Разборка груды пыльных коробок напоминала просмотр моей прошлой жизни, той, которая у меня была до того, как я встретила Кельвина, когда я до изнеможения работала очередным помощником в нью-йоркском издательстве, горбатясь над ксероксом. Пытаясь найти место на книжных полках для огромных куч моих книг в мягкой обложке, я думала о последнем дне моей работы в издательстве, когда мои коллеги угощали меня кофе и пончиками, и я, к всеобщему и к своему собственному удивлению, разразилась слезами. В тот момент я не чувствовала особой разницы между двенадцатилетней девочкой и той, которая всю жизнь мечтала оставить свой след в издательском деле и выживавшей на одних горячих бутербродах с сыром, приготовленных в вафельнице. Тем не менее казалось, что прошло много времени с тех пор, как я вышла замуж и уехала из Нью-Йорка.
Я люблю рассказывать людям, что мы встретились с моим мужем на вечеринке, но, по правде говоря, нас познакомили. Наш общий приятель Джон представил нас друг другу, пригласив меня на вечеринку к Кельвину, – таким образом, ему предоставилась возможность выступить в качестве сводника. Первое, на что я обратила внимание, зайдя в квартиру Кельвина, – это был вид из окна: потрясающее сверкание Ист-Ривер и красные огни рекламного щита «Пепси-кола», отражающиеся в ней. Второе, на что я обратила внимание, – это то, что никто не говорил по-английски, даже сам хозяин. Болтая с молодыми дипломатами и пробуя кусочки выдержанного сыра Грюйер, я ловила на себе случайные взгляды Кельвина во время его общения с гостями на русском, английском, и… французском?
«Он говорит по-французски?» – прошептала я Джону. Моя франкофилия вошла в режим повышенной готовности.
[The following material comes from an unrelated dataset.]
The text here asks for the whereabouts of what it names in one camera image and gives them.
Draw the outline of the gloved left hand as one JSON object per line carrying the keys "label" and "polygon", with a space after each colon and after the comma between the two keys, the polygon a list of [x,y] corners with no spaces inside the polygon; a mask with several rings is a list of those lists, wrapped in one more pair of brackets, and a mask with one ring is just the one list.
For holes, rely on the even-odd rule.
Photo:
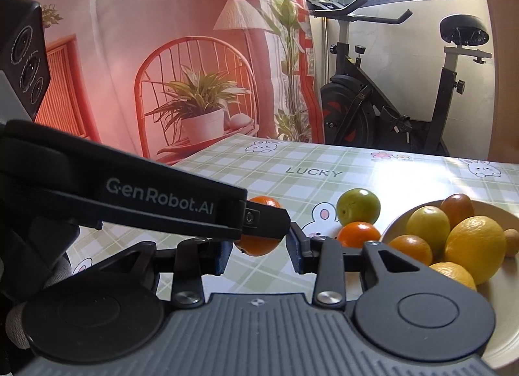
{"label": "gloved left hand", "polygon": [[1,229],[1,339],[9,347],[29,348],[21,322],[26,302],[69,278],[66,250],[79,233],[69,221],[20,221]]}
«Разве я тебе не говорил? Он работал пару лет в детском саду в Париже, до того как начать свою дипломатическую службу».
Дипломат, говорящий по-французски, живущий в Париже, любящий Грюйер и детей? Что тут можно было еще сказать? Это была любовь с первого взгляда.
Шесть месяцев спустя мы отметили помолвку – настолько быстро, что было немного неудобно говорить об этом людям, – а через год поженились. Через месяц после этого мы переехали в Пекин. Я уволилась с работы в издательстве – единственная работа, которую я знала «от» и «до», занятие, которое я обожала в течение 6 лет, – и шагнула в неизвестность.
Пекин растянулся передо мной: огромный, живой, бескомпромиссный мегаполис. После первого всплеска интереса, вызванного осмотром достопримечательностей, реальность восторжествовала. Чем я могла заполнить эти дни? Шопинг в поисках поделок и дешевого жемчуга был малопривлекателен. Я снова начала брать уроки мандаринского диалекта, но они вызывали у меня неприятные воспоминания о принуждении, о детстве, когда моя мама каждую субботу тащила меня в школу китайского языка. Я рассматривала варианты трудоустройства в посольстве, но единственная работа, которую они могли предложить супругам дипломатов, – это секретарское дело, а у меня не хватало терпения на выполнение административной работы. Мой скромный уровень китайского мешал мне найти работу в этих краях. В любом случае принимающее государство не поощряло устройство на работу и даже волонтерство супруг дипломатов.
Разумеется, я скучала по своим друзьям и семье, однако больше всего – по своей работе. Более чем половину своей жизни я мечтала о работе в издательском деле, с тех самых пор, как в возрасте десяти лет узнала, что создание книг – это работа и что редакторам на самом деле платят за то, чтобы они читали. Со времени окончания колледжа несколько лет я пробивалась к редакторской деятельности собственными скромными усилиями, отвечая на звонки и отправляя посылки, управляя несколькими небольшими проектами и мечтая о том, как однажды под моим руководством ряд блестящих авторов окажется в списке бестселлеров New York Times. Сейчас же я была безработной в Пекине, и мои прежние амбиции казались облаком смога, размазанным по небу, огромной зеленой тучей, состоящей из миллиарда частиц страха и неопределенности. Без работы я едва ли понимала, кем являюсь.
Меня пугало то, что мои друзья и семья могли бы подумать, что я совершила ошибку, выйдя замуж столь поспешно, и что я была столь незрелой и глупой, что позволила своему сердцу увести меня за шесть тысяч миль. Никогда прежде мои выходные и вечера не были столь счастливыми, наполненными прогулками до поздней ночи по извилистым переулкам Пекина, воскресными полуднями в наслаждении редким спокойствием конфуцианского храма, ужинами с пельмешками из свиного фарша и луком в компании новых друзей – голландских дипломатов.